I have many memories of that place because that was where the electronics light bulb went on in my head. I arrived not knowing what an op-amp was and finished as the guy between the engineers and the production line in one year. They complained that I only found fourteen out of fifteen engineering mistakes in a new design, then gave me an annual raise of five cents per hour. Sorry, Charlie. I had learned enough that my next job paid twice as much as I earned at Uniloc Incorporated.

MisterBill2

Joined Jan 23, 2018
11,556
No Burr Brown. I was working on various water quality sensing machines at a corporation which now seems to be out of business. The transformer isolation circuit was in a Ph meter. Their go-to chip was the LM301. The block diagram goes like this: Sensor in water, anywhere on the planet. (Potable water treatment, sewage, boilers, industrial processes.) J-fet input stage, zero and span op-amp stage, temperature compensation, chop the DC component into a transformer, go to the other circuit board, recover the DC level, use that to make a DC output signal and switch some relays. Everything was j-fets, op-amps, and bipolar transistors.

I have many memories of that place because that was where the electronics light bulb went on in my head. I arrived not knowing what an op-amp was and finished as the guy between the engineers and the production line in one year.

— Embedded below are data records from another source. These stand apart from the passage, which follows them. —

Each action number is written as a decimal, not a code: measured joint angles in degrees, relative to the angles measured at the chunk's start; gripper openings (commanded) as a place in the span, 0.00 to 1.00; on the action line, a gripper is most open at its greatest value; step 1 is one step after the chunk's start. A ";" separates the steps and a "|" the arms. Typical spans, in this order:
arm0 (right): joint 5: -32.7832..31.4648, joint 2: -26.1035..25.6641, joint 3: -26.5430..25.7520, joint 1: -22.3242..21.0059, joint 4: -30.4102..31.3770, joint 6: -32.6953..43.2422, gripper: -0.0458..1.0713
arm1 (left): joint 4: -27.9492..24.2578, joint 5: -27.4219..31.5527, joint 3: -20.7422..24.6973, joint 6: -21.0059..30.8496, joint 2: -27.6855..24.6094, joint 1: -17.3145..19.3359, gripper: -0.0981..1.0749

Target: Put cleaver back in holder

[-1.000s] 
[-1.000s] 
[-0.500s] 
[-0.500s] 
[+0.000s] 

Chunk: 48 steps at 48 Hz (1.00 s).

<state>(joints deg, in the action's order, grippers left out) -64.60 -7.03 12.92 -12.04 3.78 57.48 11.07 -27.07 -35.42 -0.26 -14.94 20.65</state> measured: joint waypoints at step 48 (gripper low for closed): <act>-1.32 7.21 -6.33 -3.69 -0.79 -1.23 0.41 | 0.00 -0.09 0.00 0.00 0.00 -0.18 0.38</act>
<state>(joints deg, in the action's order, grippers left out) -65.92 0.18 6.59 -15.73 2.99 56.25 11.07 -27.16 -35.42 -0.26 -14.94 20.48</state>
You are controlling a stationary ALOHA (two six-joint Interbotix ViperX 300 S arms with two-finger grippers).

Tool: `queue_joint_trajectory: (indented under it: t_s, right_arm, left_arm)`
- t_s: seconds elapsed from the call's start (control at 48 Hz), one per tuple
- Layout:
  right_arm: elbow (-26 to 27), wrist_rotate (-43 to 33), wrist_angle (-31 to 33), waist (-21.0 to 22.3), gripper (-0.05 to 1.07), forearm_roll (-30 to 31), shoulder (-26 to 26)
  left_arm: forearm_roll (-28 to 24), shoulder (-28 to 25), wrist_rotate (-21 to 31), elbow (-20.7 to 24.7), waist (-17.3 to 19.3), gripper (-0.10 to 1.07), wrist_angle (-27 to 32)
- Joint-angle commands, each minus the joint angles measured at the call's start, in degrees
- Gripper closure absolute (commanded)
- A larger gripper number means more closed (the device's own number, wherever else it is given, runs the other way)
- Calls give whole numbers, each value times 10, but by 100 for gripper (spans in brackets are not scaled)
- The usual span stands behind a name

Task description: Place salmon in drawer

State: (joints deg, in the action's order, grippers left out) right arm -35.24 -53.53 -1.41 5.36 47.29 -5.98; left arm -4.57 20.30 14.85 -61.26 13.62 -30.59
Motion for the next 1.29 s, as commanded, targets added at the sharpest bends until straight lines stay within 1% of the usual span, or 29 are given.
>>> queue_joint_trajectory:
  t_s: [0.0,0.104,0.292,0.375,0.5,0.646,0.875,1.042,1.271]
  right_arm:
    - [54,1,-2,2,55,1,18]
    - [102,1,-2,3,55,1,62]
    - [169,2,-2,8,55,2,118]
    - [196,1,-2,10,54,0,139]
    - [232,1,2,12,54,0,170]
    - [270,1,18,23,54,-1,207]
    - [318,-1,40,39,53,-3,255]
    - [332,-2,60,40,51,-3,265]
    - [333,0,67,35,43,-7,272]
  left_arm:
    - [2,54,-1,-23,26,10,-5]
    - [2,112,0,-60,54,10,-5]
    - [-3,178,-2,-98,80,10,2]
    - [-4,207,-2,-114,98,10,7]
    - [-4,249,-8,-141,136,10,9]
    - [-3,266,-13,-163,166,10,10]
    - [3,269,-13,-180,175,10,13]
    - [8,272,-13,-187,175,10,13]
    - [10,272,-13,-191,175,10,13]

They complained that I only found fourteen out of fifteen engineering mistakes in a new design, then gave me an annual raise of five cents per hour. Sorry, Charlie. I had learned enough that my next job paid twice as much as I earned at Uniloc Incorporated.
It is amazing how some companies work, isn't it? The most creative one I got came with an explanation: "We can't give you much of a raise, but here is a car allowance so that you can buy a nicer car." And indeed the car allowance was quite adequate, but I was not supposed to call it a raise.
And evidently you are a good learner, I have worked with those who never learned the difference between a terminal strip and a fuse block.

#12

Joined Nov 30, 2010
18,223
You bet! The only electronics classes I had were at a trade school where I learned the block diagram of televisions and, "The All American 5 Tube Radio". That was enough to get me into fixing vacuum tube televisions where 10% was plenty good enough and I rarely got to do bench work where I could study the circuits. In essence, I was a, "tube jockey". Uniloc produced 1% analog meters and I worked 100% bench time. That and a 4 1/2 digit voltmeter on my work bench finally convinced me that electronics circuits could be accurate and predictable, and a milliamp wasn't an ethereal entity with no reliability. Maybe I'm describing my mental problems because it was all magic to me until some precision and repeatability proved to me...It isn't magic, it's math.

MisterBill2

Joined Jan 23, 2018
11,556
You bet! The only electronics classes I had were at a trade school where I learned the block diagram of televisions and, "The All American 5 Tube Radio". That was enough to get me into fixing vacuum tube televisions where 10% was plenty good enough and I rarely got to do bench work where I could study the circuits. In essence, I was a, "tube jockey". Uniloc produced 1% analog meters and I worked 100% bench time. That and a 4 1/2 digit voltmeter on my work bench finally convinced me that electronics circuits could be accurate and predictable, and a milliamp wasn't an ethereal entity with no reliability. Maybe I'm describing my mental problems because it was all magic to me until some precision and repeatability proved to me...It isn't magic, it's math.
Really,in vacuum tubes, there does seem to be some magic happening. And somebody has to be able to recognize symptoms and change the right part without having to test each component. The math is the foundation for the insight for design, but once a thing is designed it still needs to be made to work. And at that point more math is seldom the solution.